Why ADHD Can Feel Like Living with the Volume All the Way Up
Oct 22, 2025
One client once described their experience like this: “It’s like the volume is always cranked to max—and I can’t find the knob.”
If you live with ADHD, that probably sounds familiar.
The ADHD brain is already busy juggling focus, emotional regulation, and everyday executive tasks. Add chronic stress—deadlines, decisions, overwhelm—and things can spiral quickly. The harder you try to keep up, the more things slip through the cracks. The more that slips, the more stress. And the cycle continues (Kooij et al., 2019).
But here’s the kicker: chronic stress doesn’t just feel exhausting—it also makes ADHD symptoms worse.
And here's something important: even if you don’t have ADHD, these tools can still help. Because let’s be honest—many of us are feeling overwhelmed by the constant noise of modern life. The strategies below are powerful for everyone navigating stress, burnout, or mental overload.
Try This: 3 Ways to Interrupt the Stress–ADHD–Burnout Cycle
1. Learn Your Stress Signals Early
When your jaw tightens, your sleep suffers, or your to-do list starts swimming—pause. Noticing early signs of stress makes it easier to slow the spiral before it takes over.
2. Practice “In-Between” Mindfulness
One of my clients began doing one-minute resets between work tasks: three deep breaths, a sip of water, or a moment with a calming playlist. Small pauses can reset your nervous system and protect your focus (Shaw et al., 2014).
3. Set Realistic Boundaries (and Keep Them)
Many people with ADHD say yes too quickly or forget they have limits—until they crash. Write down one boundary you want to honor this week, and keep it visible. Protecting your peace is a skill worth practicing.
You are not “lazy,” “scattered,” or “too much.” You are carrying too much without enough support.
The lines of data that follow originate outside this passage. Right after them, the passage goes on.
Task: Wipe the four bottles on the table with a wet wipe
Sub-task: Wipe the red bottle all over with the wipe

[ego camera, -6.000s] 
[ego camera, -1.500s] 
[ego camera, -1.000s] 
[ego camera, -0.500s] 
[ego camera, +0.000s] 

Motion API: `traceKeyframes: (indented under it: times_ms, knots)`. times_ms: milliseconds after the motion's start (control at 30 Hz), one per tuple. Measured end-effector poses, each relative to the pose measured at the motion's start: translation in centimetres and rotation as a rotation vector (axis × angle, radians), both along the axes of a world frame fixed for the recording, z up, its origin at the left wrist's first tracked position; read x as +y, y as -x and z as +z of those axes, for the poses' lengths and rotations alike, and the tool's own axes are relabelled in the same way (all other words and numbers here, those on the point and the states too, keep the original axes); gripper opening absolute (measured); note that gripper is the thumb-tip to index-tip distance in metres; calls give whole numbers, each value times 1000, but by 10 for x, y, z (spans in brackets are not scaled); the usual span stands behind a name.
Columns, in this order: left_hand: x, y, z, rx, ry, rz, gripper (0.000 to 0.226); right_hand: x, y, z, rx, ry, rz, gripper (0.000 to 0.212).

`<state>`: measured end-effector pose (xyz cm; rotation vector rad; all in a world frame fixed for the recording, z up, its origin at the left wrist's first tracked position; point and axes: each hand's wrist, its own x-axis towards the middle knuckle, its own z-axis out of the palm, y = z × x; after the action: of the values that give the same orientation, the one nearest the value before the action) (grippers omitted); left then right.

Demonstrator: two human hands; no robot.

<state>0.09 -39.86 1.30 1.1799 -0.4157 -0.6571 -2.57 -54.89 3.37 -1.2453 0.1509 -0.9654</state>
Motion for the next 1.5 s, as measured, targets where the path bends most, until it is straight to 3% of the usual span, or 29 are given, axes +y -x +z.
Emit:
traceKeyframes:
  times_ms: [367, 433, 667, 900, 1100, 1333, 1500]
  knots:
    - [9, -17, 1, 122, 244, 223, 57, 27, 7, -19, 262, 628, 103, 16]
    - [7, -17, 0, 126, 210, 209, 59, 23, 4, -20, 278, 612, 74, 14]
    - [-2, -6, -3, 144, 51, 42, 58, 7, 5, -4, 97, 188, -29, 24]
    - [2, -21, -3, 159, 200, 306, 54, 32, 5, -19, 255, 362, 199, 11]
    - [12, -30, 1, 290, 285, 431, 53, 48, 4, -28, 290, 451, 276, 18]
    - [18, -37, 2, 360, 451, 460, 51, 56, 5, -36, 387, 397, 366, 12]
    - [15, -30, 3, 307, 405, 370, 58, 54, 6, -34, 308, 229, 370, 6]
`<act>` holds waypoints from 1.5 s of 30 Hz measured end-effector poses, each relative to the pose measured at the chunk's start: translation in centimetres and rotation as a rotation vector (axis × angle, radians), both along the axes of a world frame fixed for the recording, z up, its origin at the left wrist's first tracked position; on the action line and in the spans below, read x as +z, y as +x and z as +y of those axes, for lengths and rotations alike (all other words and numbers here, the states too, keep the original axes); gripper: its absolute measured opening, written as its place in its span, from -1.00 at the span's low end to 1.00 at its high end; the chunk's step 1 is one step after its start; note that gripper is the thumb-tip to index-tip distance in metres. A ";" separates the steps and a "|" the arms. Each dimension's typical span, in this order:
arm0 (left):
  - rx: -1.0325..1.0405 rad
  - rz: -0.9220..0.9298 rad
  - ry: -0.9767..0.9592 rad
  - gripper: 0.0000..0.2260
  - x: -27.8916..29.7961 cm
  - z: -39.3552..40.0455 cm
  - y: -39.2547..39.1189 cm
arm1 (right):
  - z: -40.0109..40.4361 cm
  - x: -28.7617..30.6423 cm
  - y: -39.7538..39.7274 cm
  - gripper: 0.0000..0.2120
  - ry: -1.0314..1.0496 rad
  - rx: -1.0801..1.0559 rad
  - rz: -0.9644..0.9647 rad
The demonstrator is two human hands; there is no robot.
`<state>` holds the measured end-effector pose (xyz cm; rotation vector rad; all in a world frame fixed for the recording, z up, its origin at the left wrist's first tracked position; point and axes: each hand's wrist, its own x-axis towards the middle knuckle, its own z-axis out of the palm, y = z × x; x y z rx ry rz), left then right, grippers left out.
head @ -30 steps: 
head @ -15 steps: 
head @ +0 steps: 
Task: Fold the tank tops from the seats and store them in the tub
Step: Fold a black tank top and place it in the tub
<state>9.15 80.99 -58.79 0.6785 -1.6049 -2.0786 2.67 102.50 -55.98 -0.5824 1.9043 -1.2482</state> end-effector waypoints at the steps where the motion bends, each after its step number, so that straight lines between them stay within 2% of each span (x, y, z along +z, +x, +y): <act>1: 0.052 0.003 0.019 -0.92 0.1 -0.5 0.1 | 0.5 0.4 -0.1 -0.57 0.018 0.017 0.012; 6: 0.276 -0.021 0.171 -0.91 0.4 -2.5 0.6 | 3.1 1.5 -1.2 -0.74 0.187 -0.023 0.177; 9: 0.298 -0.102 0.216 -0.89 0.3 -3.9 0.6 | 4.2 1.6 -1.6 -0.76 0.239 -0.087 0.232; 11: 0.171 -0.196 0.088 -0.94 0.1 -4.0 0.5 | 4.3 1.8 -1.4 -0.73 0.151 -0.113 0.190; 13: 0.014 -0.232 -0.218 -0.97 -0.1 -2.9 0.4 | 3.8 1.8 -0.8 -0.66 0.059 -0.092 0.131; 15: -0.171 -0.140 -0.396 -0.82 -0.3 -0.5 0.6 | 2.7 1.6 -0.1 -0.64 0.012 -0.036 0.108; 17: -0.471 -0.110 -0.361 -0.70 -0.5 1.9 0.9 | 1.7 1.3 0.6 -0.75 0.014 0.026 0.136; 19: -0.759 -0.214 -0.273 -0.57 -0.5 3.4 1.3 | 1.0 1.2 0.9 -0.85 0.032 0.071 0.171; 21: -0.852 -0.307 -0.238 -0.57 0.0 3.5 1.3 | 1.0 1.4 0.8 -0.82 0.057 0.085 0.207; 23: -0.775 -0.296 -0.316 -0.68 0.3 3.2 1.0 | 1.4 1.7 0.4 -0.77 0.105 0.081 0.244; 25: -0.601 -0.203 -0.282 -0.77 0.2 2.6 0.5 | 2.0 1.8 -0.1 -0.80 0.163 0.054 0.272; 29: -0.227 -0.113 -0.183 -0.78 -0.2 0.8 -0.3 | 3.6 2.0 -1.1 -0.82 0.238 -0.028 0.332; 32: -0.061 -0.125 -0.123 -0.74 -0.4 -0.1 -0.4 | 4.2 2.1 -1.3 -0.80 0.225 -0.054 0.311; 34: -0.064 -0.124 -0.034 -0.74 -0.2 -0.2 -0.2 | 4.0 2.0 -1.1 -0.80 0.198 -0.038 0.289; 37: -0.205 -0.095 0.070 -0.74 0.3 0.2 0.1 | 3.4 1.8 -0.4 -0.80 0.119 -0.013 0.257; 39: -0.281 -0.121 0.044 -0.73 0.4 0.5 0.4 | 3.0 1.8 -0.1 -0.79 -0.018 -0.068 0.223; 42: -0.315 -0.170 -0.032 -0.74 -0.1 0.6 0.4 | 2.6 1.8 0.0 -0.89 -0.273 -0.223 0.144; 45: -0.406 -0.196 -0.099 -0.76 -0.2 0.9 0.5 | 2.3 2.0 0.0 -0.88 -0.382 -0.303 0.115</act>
The cycle can shift. For more on stress, focus, and reclaiming your inner calm, check out Cultivating Inner Peace. It’s filled with tools designed to help you reset—even in the chaos. Read more here.
References
Kooij, J. S., Bijlenga, D., Salerno, L., et al. (2019). Updated European Consensus Statement on diagnosis and treatment of adult ADHD. BMC Psychiatry, 19, 179. https://bmcpsychiatry.biomedcentral.com/articles/10.1186/s12888-019-2355-7
Shaw, P., Stringaris, A., Nigg, J., & Leibenluft, E. (2014). Emotion dysregulation in attention-deficit/hyperactivity disorder. American Journal of Psychiatry, 171(3), 276–293. https://doi.org/10.1176/appi.ajp.2013.13070966
Selye, H. (1976). Stress in health and disease. Butterworths.